Nel suo discorso Francesco ha esordito sottolineando che il diritto penale non è riuscito a preservarci dalle minacce che, ai nostri giorni, incombono sulle democrazie. I grandi problemi, ha scandito, sono due: l’”idolatria del mercato” e i “rischi dell’idealismo penale”.

L’idolatria del mercato dimostra tutto il suo devastante potenziale e le diffuse connivenze di cui gode anche in questi giorni, anche qui in Italia, con la tragedia di Venezia, sulla quale si tace che per consentire l’accesso alla città delle grandi navi da crociera si è modificata la profondità della laguna. Ne ha scritto con grande competenza a me non accessibile Paolo Cacciari, e come lui vi hanno fatto alcuni altri. Ma poco. Insomma, si sono scavati metri e metri in profondità per consentire alle grandi navi, una media di due al giorno, di arrivare nel canale della Giudecca. Per renderlo possibile si è dovuto scavare fino almeno a dieci metri di profondità, mentre in alcuni punti la laguna arriva solo a due metri di profondità. È così che la laguna ha perso il suo equilibrio, le sue barriere naturali: quella di questi giorni non è acqua alta, sono invasioni idriche che senza l’equilibrio lagunare diventano incontenibili. Come non pensare a tutto questo leggendo che per Bergoglio non devono rimanere impunite tutte le condotte che richiamano il nuovo peccato che il catechismo dovrebbe recepire, l’ecocidio: “La contaminazione massiva dell’aria, delle risorse della terra e dell’acqua, la distruzione su larga scala di flora e fauna, e qualunque azione capace di produrre un disastro ecologico o distruggere un ecosistema”. Il Papa ha infatti soggiunto che  durante il sinodo per la Regione Panamazzonica i padri sinodali hanno proposto di definire “il peccato ecologico come azione oppure omissione contro Dio, contro il prossimo, la comunità e l’ambiente”.
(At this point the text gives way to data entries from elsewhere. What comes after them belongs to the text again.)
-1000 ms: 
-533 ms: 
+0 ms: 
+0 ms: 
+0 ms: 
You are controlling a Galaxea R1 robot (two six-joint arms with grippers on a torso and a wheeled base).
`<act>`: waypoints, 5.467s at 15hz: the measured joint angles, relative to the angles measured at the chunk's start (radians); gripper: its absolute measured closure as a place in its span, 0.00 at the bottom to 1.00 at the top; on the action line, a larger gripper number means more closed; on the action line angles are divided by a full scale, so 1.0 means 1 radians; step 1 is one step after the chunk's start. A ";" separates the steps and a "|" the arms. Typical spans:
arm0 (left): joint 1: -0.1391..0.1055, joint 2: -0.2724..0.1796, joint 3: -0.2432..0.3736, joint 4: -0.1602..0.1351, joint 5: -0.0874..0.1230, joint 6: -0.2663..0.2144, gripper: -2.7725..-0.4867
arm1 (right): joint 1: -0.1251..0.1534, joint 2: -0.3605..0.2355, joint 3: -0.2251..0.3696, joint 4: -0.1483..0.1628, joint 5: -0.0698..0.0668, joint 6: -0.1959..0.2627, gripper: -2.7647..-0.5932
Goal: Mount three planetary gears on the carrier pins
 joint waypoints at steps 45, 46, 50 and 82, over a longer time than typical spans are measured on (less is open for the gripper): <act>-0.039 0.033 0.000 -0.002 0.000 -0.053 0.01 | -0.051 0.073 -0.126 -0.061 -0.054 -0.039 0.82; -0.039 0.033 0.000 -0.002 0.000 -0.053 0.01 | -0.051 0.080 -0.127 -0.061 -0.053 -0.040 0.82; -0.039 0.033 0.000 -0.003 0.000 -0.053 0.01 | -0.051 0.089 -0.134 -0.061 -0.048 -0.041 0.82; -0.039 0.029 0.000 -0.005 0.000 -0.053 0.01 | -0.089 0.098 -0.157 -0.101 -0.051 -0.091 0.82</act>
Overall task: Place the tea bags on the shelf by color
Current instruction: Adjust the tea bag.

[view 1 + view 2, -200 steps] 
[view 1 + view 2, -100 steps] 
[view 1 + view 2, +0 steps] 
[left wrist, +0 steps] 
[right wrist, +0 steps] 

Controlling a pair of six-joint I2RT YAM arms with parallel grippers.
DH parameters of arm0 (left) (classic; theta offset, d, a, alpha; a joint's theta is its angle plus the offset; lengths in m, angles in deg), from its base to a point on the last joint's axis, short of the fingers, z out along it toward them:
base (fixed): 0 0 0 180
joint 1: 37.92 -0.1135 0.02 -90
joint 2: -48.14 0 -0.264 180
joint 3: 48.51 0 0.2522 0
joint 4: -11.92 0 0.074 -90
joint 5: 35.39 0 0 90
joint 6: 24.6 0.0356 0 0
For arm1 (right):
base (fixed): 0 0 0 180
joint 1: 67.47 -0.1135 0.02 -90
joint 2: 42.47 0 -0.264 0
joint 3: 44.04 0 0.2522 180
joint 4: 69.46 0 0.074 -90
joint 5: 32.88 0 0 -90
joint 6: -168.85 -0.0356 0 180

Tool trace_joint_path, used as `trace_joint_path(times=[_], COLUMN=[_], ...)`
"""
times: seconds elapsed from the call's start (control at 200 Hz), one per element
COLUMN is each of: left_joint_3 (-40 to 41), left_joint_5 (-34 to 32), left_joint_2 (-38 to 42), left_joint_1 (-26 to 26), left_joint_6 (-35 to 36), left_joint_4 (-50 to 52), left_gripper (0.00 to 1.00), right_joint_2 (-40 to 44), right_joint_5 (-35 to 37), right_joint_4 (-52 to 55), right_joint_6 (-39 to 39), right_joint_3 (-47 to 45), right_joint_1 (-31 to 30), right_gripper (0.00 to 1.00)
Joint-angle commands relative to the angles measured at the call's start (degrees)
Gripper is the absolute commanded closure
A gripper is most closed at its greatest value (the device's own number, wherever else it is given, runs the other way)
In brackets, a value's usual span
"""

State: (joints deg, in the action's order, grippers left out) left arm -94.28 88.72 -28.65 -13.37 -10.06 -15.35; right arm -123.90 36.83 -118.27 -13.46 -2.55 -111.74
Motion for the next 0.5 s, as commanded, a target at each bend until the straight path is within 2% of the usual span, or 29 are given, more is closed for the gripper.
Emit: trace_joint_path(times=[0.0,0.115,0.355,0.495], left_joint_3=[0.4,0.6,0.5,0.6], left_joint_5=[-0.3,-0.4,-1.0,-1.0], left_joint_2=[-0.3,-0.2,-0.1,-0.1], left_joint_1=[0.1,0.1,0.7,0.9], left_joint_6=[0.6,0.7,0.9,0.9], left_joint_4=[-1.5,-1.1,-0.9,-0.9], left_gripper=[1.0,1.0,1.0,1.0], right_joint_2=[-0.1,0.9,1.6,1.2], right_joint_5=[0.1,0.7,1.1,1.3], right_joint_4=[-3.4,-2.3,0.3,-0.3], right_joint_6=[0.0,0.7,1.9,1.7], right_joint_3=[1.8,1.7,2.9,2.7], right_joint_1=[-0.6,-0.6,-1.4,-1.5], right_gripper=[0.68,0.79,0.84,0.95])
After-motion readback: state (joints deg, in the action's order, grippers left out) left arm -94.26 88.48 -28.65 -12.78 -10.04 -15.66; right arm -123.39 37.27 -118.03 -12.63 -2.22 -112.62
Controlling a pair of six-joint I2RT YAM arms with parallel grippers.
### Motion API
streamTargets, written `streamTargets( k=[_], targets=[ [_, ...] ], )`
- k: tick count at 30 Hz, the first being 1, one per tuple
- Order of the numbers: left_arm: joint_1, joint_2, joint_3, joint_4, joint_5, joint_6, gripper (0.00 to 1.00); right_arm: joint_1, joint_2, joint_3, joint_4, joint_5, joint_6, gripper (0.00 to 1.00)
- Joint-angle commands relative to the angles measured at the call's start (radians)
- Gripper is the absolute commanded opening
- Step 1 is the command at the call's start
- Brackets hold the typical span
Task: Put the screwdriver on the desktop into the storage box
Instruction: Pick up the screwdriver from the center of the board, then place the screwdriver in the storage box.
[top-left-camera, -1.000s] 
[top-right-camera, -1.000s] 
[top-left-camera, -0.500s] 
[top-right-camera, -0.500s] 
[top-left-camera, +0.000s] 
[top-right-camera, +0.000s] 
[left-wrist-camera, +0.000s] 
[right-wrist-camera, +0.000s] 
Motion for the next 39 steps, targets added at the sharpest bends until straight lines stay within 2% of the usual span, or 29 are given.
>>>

Ricordo bene che quando Francesco denunciò che questa “economia uccide” parlava di sfruttamento, nuove schiavitù, riduzione di fasce intere di popolazione alla fame: ma forse vedeva già allora  l’ecocidio.

Di qui ha preso ad allargare il suo discorso per ritornare sulla verità odierna: “La persona fragile, vulnerabile, si trova indifesa davanti agli interessi del mercato”. Capito? Ripensiamo a quella storia di cui tutti abbiamo letto, l’edicolante veneziano che mentre chiudeva ha visto la sua edicola portata via dall’acqua. Ripensiamo agli scavi nella laguna in favore delle Grandi Navi alte anche dieci piani che devono  arrivare fin lì, a due passi dalla sua edicola. Non vediamo che persona fragile, vulnerabile, si trova indifesa davanti agli interessi del mercato?

“Oggi,- ha proseguito-  alcuni settori economici esercitano più potere che gli stessi Stati”. Per capire ci vuole poco, basta ricordarsi lo scandalo noto col nome Panama Papers.

Questa, ha soggiunto, è una minaccia per la democrazia e l’umanità! Come si vede è già tanto, ma Francesco non si è fermato qui, ha denunciato anche un altro dramma del tempo presente. “Una delle maggiori sfide attuali della scienza penale è il superamento della visione idealistica. L’imposizione di una sanzione non può giustificarsi moralmente con la pretesa capacità di rafforzare la fiducia nel sistema normativo e nella aspettativa che ogni individuo assuma un ruolo nella società e si comporti secondo ciò che da lui ci si attende”. Eh già… Che fine fa così l’uomo da una parte e la macro-delinquenza delle corporazioni dall’altra?

“Il diritto penale non può rimanere estraneo a condotte in cui, approfittando di situazioni asimmetriche, si sfrutta una posizione dominante a scapito del benessere collettivo. Questo succede, per esempio, quando si provoca la diminuzione artificiale dei prezzi dei titoli di debito pubblico, tramite la speculazione, senza preoccuparsi che ciò influenzi o aggravi la situazione economica di intere nazioni”.

Basta? No, non basta. Francesco si è soffermato anche sull’uso improprio della custodia cautelare e sulla detenzione di massa come soluzione irrazionalmente punitiva. Sulla detenzione preventiva ha fatto in modo che anche noi sapessimo che in molti paesi di questo nostro mondo  “la situazione  si è aggravata in diverse nazioni e regioni, dove il numero di detenuti senza condanna già supera ampiamente il cinquanta per cento della popolazione carceraria”.

Così non poteva mancare l’altra drammatica emergenza del nostro tempo, che il Papa non poteva non sottolineare: “In diversi Paesi sono state attuate riforme dell’istituto della legittima difesa e si è preteso di giustificare crimini commessi da agenti delle forze di sicurezza come forme legittime del compimento del dovere”. Quel che lui ne ha desunto è evidente a tutti: si tratta di  “condotte inammissibili in uno Stato di diritto” che “accompagnano i pregiudizi razzisti e il disprezzo verso le fasce sociali di emarginazione”. La sicurezza sostituita alla legalità può produrre esiti del genere. Ecco perché bisogna pensarci bene leggendo le parole con cui il Papa ha concluso il suo discorso. “La cultura dello scarto sta manifestando la grave tendenza a degenerare in cultura dell’odio. Non è un caso che a volte ricompaiano emblemi e azioni tipiche del nazismo. Io vi confesso che quando sento qualche discorso, qualche responsabile dell’ordine o del governo, mi vengono in mente i discorsi di Hitler nel ’34 e nel ’36”.